By Arun Mohan, Founder & CEO, Onepane · Last updated: June 26, 2026

Definition

Agent ROI is the measured return a specific AI agent delivers — the cost it saves or the risk it removes — divided by its full cost to run. Unlike token-cost metrics, true agent ROI ties each agent's spend to real business output (tickets deflected, invoices matched, downtime avoided) against an explicit, auditable value assumption.
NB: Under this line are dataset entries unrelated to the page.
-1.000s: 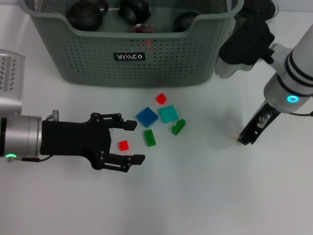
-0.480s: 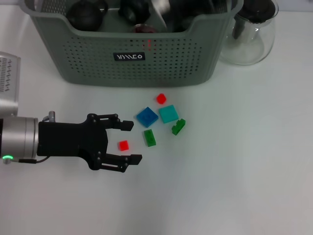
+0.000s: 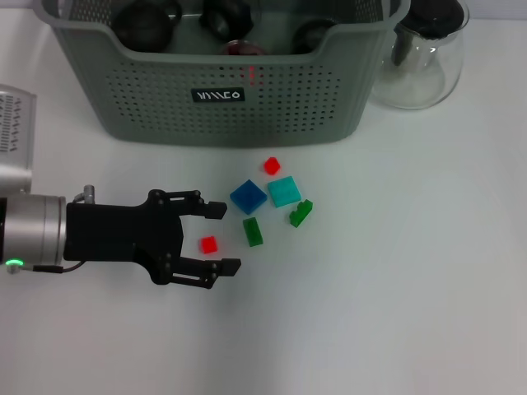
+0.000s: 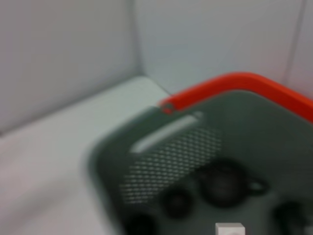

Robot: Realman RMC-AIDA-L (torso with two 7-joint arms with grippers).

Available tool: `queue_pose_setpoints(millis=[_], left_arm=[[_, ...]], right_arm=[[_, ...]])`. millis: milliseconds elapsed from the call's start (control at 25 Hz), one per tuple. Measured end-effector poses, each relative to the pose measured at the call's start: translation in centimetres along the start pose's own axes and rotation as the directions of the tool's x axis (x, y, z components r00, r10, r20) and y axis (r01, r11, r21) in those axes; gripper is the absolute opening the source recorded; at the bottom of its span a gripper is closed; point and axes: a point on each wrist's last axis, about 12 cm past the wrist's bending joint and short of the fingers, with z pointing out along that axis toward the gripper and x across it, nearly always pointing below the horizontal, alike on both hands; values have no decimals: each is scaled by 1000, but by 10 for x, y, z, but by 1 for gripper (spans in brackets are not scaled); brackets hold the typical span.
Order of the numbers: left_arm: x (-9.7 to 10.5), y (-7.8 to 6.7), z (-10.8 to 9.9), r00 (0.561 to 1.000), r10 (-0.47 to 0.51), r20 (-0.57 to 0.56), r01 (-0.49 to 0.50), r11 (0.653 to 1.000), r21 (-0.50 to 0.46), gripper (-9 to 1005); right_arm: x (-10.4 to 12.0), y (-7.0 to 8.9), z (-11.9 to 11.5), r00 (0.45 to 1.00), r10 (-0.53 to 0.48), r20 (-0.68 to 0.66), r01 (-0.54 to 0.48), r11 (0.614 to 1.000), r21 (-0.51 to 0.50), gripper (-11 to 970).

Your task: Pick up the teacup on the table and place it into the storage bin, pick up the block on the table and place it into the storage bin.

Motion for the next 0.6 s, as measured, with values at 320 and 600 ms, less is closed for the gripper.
queue_pose_setpoints(millis=[320,600], left_arm=[[0,1,1,1000,1,0,-1,1000,0,847],[-1,1,1,1000,1,2,-1,1000,0,847]], right_arm=[[21,-1,55,995,-63,-75,73,988,135,201],[32,-8,61,997,-55,-62,65,983,174,263]])
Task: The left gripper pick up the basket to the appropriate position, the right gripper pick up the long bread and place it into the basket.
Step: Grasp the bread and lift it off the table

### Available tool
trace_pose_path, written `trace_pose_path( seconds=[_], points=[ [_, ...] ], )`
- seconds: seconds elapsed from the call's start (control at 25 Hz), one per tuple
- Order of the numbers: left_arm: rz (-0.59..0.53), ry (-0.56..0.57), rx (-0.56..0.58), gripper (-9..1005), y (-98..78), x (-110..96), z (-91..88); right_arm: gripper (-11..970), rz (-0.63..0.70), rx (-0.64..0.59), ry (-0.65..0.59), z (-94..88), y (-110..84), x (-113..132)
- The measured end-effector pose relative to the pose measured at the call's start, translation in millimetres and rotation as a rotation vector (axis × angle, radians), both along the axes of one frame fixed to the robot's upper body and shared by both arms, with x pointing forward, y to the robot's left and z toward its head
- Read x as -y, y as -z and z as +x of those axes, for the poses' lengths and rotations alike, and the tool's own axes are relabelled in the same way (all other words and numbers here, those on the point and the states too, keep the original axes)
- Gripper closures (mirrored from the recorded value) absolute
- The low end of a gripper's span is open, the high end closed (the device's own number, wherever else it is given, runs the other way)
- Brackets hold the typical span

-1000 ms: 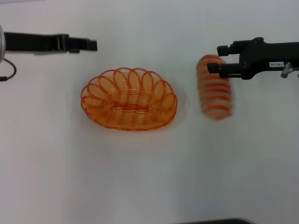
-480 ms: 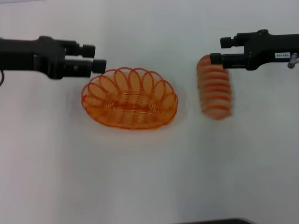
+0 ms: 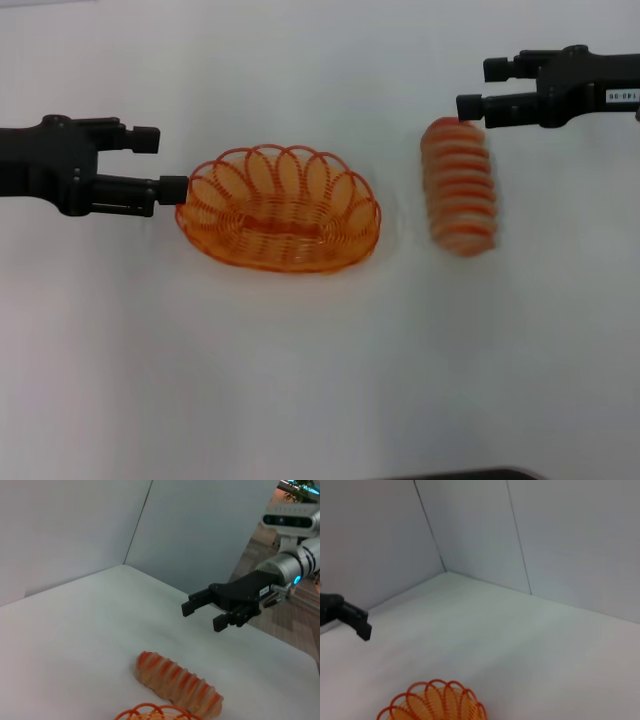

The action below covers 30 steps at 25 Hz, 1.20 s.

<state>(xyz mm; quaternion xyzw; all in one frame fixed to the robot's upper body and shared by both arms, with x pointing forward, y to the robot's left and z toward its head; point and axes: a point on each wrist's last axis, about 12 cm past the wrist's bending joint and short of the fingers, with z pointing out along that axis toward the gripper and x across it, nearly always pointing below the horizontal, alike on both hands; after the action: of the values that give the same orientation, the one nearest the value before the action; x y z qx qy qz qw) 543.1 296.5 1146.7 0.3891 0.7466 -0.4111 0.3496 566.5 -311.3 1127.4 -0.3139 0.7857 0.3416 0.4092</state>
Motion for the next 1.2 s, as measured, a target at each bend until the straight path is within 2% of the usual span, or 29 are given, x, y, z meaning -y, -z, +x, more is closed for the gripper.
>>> trace_pose_path(
  seconds=[0.12, 0.16, 0.4, 0.72, 0.92, 1.2],
  points=[
    [0.014, -0.004, 0.014, 106, 0.9, -2.1, -0.6, 115, 0.021, -0.047, 0.026, 3.7, -5.7, -0.2],
    [0.017, -0.006, 0.018, 106, 0.9, -2.6, -0.7, 78, 0.026, -0.065, 0.036, 4.9, -7.4, 0.5],
    [0.042, 0.0, 0.026, 106, 2.1, -3.7, -0.5, 30, 0.075, -0.219, 0.085, 11.9, -18.7, 0.1],
    [0.076, 0.005, 0.016, 106, 4.0, -3.2, 0.8, 21, 0.078, -0.489, 0.16, 26.2, -49.2, -2.6],
    [0.104, 0.005, 0.022, 106, 2.4, -5.3, 1.9, 27, -0.064, -0.635, 0.243, 39.2, -61.8, -7.4],
    [0.146, 0.007, 0.046, 105, -2.0, -8.2, 3.6, 35, -0.322, -0.732, 0.248, 48.5, -64.7, -39.5]
  ],
)
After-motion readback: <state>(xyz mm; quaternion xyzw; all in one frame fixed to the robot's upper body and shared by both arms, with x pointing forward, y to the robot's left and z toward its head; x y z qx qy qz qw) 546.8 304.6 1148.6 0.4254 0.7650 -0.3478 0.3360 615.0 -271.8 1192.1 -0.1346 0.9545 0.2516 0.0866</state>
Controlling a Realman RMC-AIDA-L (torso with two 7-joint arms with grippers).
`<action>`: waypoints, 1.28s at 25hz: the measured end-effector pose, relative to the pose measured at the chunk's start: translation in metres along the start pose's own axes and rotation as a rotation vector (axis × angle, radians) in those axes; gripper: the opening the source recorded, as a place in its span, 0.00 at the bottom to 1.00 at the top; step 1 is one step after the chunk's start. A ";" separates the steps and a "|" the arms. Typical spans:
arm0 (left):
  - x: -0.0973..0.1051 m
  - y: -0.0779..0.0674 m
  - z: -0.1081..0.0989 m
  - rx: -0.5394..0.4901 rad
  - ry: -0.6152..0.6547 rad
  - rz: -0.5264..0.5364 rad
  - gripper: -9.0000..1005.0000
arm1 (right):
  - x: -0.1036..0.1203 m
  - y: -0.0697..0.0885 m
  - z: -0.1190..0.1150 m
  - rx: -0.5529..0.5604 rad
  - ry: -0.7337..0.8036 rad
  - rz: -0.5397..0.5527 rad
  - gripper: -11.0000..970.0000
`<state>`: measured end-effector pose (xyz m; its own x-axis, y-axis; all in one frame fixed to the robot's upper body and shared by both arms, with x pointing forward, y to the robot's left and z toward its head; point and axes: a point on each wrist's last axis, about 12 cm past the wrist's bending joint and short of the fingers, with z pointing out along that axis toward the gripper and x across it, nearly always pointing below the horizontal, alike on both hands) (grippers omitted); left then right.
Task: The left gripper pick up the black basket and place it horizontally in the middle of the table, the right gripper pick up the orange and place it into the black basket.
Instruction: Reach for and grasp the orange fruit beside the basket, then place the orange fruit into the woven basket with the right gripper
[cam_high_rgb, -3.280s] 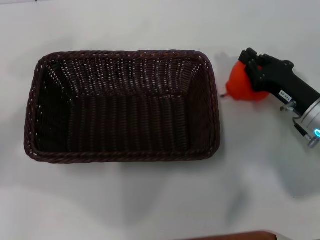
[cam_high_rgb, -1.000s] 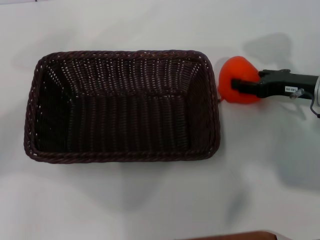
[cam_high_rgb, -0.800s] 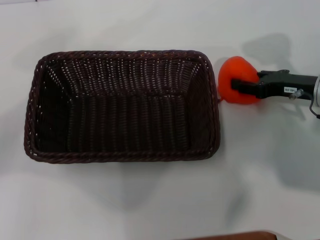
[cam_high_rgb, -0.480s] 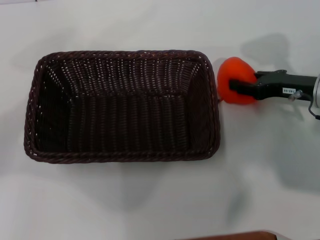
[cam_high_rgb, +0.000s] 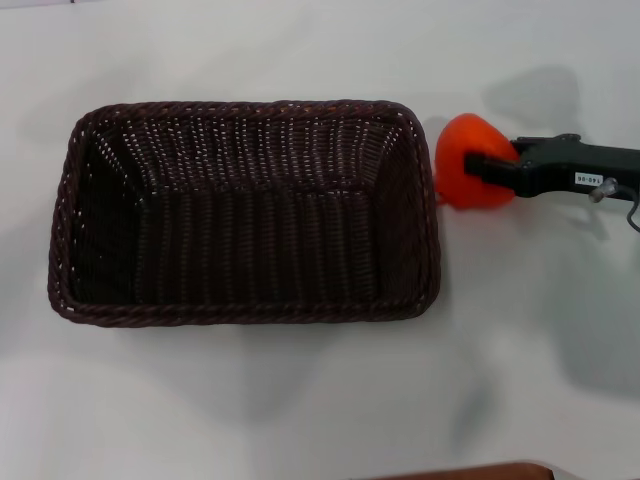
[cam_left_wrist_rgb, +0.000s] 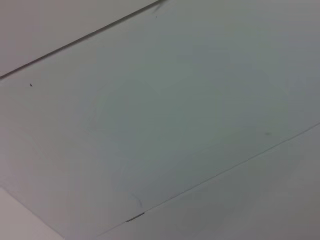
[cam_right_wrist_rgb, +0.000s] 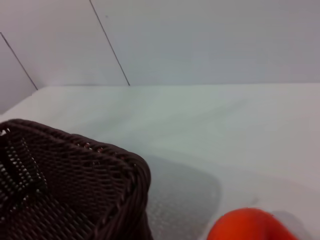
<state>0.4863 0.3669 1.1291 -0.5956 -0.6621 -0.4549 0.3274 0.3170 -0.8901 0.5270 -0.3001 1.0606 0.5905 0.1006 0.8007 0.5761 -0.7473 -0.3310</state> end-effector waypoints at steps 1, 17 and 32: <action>0.000 0.001 0.000 0.000 0.000 -0.003 0.90 | 0.000 0.000 -0.001 0.002 0.002 0.001 0.42; -0.001 0.002 0.001 0.012 -0.003 -0.010 0.91 | 0.032 -0.018 -0.038 0.079 0.187 -0.101 0.29; 0.000 0.001 -0.003 0.023 -0.010 0.048 0.90 | 0.067 -0.074 0.013 0.615 0.138 -0.268 0.26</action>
<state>0.4841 0.3689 1.1282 -0.5715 -0.6535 -0.4963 0.3722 0.3327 -0.8665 0.5313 -0.2297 1.1325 0.3286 0.1154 0.9374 0.9328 -0.1953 -0.3029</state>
How to calculate agent ROI

  1. Total the agent's cost — tokens, compute, tools and APIs — across every platform it runs on.
  2. Measure its business output — the concrete unit of value it produced.
  3. Apply a value-per-output assumption that finance agrees to and that stays editable and auditable.
  4. ROI = (output value − cost) / cost, rolled up by agent, team and department.

Why agent ROI is hard to prove

Agents are scattered across teams, clouds and frameworks with no shared measurement, so cost hides in separate bills and output is never attributed to the agent that produced it. Gartner expects 40%+ of agentic AI projects to be cancelled by end of 2027, largely for unclear value and cost (Gartner, Jun 2025). Proving ROI is what keeps a program alive.

What makes an agent ROI number credible

A credible number is auditable: the value assumption is visible, agreed by finance, and the calculation can be reconstructed. A number that can't survive a skeptical CFO is worse than no number.

How Onepane measures agent ROI

Onepane meters each agent's full cost and its business output automatically, across every platform, and attaches an editable, auditable value assumption — so you get a per-agent return that rolls up to the board, shareable in one link.

FAQ

Common questions.

How is agent ROI different from token cost?

Token cost is only the spend side. Agent ROI divides measured business output by full cost, so it tells you what the agent returned, not just what it consumed.

Who signs off on the value assumption?

Ideally your finance team, so the number is defensible. Onepane keeps the assumption explicit and editable, with the calculation visible for audit.